By 2017, at least one university health system was actively challenging race-based nephrology care, and others soon followed. The National Kidney Foundation and the American Society of Nephrology started a task force that led to the recommended removal of race from the eGFR equation in 2021.
At one Boston location, nephrologists conducted a clinical study that removed the race multiplier from 2,225 Black patients’ eGFR calculations. Without the race inclusion, approximately 3.1 percent of this patient cohort would have been moved up the queue in the donor waiting list.
In what Dr. Peralta calls a “win for health equity,” the OPTN Board of Directors voted unanimously in 2022 to remove the race inclusion. Dr. Peralta adds: “This policy change shines a light on the potential we have as a community to eliminate the health disparities seen in outcomes of persons living with kidney disease.”

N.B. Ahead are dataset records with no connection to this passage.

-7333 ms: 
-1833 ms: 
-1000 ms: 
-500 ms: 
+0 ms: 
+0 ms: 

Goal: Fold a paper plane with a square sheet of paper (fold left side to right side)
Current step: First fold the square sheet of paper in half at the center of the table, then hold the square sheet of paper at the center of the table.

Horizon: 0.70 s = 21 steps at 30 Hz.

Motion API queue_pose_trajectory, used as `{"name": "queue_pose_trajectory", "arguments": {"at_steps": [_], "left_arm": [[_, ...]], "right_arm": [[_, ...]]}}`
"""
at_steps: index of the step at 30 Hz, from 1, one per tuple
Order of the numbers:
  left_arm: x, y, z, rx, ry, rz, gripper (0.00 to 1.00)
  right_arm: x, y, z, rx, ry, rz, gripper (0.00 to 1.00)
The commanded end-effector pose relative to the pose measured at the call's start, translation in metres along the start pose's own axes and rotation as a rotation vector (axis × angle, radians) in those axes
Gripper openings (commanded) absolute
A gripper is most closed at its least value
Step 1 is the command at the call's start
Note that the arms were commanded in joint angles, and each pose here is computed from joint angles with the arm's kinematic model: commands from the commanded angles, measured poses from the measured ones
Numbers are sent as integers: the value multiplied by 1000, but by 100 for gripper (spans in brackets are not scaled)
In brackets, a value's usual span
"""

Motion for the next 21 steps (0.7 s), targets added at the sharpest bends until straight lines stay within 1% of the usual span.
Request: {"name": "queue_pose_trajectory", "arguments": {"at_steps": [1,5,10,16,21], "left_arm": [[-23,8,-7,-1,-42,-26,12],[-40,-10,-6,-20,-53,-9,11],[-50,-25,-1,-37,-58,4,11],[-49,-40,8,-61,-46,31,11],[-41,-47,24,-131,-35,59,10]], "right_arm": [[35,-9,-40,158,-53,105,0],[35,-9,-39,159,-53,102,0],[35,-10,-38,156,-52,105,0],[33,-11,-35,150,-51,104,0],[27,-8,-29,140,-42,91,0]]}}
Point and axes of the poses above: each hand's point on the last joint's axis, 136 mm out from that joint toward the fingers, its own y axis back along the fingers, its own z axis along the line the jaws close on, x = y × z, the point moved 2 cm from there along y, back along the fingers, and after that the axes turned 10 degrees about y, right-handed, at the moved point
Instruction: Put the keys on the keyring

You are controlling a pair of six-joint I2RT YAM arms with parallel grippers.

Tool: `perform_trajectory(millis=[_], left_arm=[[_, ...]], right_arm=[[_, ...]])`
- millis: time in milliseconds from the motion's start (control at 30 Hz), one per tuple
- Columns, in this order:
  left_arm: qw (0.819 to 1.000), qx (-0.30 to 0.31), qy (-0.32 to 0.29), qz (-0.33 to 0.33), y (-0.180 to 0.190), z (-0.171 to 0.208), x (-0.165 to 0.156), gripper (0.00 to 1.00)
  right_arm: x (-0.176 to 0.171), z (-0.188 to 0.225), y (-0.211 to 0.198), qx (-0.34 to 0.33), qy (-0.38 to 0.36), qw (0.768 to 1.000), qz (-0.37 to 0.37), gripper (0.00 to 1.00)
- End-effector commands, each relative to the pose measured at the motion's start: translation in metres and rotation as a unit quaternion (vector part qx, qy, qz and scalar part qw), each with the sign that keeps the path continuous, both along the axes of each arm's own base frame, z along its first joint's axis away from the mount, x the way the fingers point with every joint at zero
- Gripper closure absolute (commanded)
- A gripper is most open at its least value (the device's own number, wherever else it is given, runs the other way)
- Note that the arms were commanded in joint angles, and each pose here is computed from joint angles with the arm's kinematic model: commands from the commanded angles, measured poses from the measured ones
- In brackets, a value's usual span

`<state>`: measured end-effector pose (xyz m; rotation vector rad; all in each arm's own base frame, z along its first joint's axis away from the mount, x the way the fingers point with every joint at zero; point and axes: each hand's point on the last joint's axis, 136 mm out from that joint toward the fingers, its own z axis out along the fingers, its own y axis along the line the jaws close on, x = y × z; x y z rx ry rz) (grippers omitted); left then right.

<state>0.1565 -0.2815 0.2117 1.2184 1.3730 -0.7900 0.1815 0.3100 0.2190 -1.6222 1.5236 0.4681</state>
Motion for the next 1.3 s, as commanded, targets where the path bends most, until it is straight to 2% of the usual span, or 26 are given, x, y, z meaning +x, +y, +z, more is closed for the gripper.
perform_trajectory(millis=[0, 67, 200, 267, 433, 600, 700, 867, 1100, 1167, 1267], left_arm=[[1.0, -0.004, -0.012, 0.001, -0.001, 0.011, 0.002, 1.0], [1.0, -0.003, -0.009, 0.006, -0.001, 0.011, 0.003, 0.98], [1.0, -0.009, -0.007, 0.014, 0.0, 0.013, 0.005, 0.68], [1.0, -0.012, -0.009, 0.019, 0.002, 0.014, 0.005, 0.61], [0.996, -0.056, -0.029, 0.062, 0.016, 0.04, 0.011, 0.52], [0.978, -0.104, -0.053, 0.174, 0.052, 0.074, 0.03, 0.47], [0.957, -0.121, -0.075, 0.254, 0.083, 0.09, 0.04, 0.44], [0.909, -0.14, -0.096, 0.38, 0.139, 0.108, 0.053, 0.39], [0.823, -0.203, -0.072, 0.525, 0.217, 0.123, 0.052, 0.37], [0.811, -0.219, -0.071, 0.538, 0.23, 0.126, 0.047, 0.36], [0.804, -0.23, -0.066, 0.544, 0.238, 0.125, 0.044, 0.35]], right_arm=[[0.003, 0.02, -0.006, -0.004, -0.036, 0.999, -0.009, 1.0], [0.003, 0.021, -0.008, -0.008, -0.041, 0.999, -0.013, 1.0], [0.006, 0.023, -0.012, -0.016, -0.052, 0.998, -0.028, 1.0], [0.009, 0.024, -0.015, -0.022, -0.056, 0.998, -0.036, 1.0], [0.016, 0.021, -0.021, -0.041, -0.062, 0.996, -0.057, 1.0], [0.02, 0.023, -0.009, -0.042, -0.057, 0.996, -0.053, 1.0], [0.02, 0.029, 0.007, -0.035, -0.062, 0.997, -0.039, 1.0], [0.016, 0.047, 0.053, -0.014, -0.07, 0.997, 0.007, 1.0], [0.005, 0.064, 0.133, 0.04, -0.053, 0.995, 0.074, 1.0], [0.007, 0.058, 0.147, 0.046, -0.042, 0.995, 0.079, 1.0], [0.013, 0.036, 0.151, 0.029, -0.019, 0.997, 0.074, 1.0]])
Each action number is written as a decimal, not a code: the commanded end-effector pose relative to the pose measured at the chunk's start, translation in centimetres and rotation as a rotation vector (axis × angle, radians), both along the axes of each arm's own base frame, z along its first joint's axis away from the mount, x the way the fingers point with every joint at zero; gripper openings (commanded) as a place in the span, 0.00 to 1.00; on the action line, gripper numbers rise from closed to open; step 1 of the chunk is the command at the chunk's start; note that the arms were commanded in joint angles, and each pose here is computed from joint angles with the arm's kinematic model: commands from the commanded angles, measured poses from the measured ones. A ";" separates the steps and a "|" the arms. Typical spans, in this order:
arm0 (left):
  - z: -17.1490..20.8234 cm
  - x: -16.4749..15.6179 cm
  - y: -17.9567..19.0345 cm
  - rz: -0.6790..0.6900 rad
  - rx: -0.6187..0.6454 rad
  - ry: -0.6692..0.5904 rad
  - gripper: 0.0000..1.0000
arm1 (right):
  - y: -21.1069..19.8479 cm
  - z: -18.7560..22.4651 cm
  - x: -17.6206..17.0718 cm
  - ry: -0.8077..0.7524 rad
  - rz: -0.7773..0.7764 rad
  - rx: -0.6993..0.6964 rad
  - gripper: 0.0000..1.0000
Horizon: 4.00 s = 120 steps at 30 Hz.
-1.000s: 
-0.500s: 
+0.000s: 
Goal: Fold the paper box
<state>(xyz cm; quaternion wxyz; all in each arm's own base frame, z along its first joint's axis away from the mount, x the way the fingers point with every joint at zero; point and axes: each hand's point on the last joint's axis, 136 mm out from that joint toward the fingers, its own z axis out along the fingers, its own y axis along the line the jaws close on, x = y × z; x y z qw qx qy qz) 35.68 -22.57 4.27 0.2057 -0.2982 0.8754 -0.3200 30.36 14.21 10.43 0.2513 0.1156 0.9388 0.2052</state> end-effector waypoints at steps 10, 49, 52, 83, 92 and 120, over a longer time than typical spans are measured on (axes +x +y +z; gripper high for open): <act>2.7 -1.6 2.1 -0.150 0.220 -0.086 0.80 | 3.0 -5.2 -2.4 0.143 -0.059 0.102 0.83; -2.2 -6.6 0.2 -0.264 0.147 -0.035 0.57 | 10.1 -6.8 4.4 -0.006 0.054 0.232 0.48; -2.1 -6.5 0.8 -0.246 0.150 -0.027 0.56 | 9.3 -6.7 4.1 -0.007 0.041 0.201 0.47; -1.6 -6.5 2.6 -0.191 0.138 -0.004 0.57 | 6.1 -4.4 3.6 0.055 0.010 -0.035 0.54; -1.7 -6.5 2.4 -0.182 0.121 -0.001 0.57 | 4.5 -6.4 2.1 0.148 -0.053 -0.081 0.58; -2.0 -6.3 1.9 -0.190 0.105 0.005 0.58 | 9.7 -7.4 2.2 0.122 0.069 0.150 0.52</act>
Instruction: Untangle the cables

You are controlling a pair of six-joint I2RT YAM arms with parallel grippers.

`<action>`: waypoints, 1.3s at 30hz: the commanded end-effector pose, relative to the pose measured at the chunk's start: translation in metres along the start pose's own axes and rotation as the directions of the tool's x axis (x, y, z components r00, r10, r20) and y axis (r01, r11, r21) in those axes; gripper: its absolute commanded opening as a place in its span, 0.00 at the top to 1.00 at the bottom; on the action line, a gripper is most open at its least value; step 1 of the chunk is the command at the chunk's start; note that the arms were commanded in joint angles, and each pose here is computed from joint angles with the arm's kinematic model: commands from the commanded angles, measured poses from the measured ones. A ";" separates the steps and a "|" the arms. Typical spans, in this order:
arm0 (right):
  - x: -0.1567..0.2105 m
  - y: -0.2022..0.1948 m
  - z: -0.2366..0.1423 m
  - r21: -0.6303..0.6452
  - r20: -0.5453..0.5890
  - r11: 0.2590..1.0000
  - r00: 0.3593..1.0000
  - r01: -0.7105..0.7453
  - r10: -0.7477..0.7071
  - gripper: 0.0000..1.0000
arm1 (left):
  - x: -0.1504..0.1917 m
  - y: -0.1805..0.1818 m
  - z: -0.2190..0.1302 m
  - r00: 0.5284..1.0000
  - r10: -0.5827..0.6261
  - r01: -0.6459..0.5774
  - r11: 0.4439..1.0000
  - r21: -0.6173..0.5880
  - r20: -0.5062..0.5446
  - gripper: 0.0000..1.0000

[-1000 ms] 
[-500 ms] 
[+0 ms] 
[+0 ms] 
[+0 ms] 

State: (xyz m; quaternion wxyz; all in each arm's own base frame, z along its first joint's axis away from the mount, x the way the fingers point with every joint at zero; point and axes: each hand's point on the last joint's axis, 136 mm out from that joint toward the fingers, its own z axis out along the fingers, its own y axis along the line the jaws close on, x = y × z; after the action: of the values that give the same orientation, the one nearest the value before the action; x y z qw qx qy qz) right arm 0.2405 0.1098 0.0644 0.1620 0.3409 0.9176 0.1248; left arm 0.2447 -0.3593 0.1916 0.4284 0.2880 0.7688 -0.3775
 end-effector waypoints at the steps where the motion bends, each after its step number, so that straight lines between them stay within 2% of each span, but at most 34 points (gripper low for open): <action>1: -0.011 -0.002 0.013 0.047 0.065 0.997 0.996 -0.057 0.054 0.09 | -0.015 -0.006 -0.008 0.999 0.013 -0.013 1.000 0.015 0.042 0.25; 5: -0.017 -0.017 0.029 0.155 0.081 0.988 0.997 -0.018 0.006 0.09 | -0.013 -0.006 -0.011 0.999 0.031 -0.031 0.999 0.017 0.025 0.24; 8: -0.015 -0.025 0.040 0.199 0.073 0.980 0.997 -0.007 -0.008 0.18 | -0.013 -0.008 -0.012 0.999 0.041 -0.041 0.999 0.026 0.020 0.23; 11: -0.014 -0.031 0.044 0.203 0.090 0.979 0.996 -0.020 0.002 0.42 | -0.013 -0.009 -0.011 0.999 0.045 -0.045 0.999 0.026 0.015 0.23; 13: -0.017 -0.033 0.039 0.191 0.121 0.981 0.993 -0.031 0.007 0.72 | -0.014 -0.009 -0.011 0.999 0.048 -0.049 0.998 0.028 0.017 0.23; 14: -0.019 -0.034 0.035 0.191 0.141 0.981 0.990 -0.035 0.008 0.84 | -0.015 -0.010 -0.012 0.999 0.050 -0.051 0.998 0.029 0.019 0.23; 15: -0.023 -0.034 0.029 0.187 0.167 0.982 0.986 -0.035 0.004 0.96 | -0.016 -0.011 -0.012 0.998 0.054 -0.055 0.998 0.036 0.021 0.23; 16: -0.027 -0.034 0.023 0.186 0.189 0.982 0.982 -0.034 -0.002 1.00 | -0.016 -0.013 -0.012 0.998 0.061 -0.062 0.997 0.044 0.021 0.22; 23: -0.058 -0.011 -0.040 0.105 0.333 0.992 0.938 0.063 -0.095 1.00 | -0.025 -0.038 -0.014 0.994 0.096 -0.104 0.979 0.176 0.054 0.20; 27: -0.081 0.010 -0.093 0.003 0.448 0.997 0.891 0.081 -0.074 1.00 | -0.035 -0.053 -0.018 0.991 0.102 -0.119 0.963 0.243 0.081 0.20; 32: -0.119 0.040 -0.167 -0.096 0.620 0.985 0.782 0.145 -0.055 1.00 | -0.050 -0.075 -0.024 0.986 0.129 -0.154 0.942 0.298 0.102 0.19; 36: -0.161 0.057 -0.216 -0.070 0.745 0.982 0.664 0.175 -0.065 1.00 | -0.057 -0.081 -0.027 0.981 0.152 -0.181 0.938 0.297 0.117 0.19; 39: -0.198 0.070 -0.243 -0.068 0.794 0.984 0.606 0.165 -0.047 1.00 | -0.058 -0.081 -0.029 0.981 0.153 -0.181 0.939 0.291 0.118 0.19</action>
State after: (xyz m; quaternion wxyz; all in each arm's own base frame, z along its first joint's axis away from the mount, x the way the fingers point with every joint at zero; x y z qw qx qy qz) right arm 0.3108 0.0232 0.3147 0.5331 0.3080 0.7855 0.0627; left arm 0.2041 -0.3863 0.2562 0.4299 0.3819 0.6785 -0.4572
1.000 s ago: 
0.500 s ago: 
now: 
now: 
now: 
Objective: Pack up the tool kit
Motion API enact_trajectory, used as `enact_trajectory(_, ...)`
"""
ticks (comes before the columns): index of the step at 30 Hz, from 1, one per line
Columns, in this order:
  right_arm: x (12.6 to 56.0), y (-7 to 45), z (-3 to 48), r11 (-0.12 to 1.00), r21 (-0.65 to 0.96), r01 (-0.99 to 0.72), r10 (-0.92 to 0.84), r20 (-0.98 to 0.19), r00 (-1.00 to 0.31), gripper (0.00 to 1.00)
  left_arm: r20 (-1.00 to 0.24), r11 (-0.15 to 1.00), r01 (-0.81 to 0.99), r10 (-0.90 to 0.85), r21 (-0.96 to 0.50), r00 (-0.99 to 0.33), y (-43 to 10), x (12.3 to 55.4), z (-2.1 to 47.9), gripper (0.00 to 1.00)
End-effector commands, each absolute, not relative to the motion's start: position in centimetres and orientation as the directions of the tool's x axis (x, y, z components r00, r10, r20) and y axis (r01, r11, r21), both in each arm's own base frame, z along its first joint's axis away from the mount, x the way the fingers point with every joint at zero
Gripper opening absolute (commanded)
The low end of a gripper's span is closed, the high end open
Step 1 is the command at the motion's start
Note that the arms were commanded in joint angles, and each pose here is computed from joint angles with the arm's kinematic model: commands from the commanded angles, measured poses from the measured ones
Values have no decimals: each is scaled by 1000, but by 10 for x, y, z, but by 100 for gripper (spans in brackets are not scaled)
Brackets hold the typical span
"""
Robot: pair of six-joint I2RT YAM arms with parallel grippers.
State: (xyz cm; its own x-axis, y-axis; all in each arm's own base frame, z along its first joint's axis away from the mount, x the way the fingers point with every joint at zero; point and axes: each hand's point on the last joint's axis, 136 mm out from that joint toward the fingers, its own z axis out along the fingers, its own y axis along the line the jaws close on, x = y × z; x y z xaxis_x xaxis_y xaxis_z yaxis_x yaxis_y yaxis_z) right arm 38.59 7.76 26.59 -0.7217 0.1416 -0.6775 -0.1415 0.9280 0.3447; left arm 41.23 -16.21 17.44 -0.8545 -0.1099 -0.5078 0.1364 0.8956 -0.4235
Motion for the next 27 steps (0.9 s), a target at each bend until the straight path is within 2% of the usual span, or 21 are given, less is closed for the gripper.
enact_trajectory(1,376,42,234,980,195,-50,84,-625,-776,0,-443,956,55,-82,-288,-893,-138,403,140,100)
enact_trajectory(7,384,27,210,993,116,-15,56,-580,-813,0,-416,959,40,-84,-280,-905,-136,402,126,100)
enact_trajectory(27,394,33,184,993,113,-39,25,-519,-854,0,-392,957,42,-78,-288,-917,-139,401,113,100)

Policy To Practice: The Race-Neutral eGFR Calculation in Action
Starting January 5, 2023, OPTN-member transplant facilities have one year to apply the policy change where it really counts—in real-time patient care. This begins with education for patients, providers, and caregivers.
UNOS Connect, the OPTN learning management system, provides a list of required steps and links to provider and patient education.
Here’s our quick-study snapshot:
- The new policy applies to all eligible dialysis and pre-dialysis candidates, who must now be evaluated or re-evaluated via a race-neutral eGFR equation.
- It applies to all adult patients who register or have registered as Black or African American.
- For patients currently on the transplant waiting list, the waiting times must be retrospectively adjusted to potentially re-position qualified patients in the transplant queue.
- All patients must be informed of the change twice: (1) when they are verified as eligible for a waiting time adjustment and (2) when their waiting time has been modified.
- The OPTN has listed its defined documentation and reporting mandates. Dr. Peralta believes that medical equity involves all stakeholders, and, some day, may be a key component of managed-care and other key quality measures. Peralta concludes: “If payers and providers can work together to share accountability for reducing health disparities, I am very hopeful we can see change.”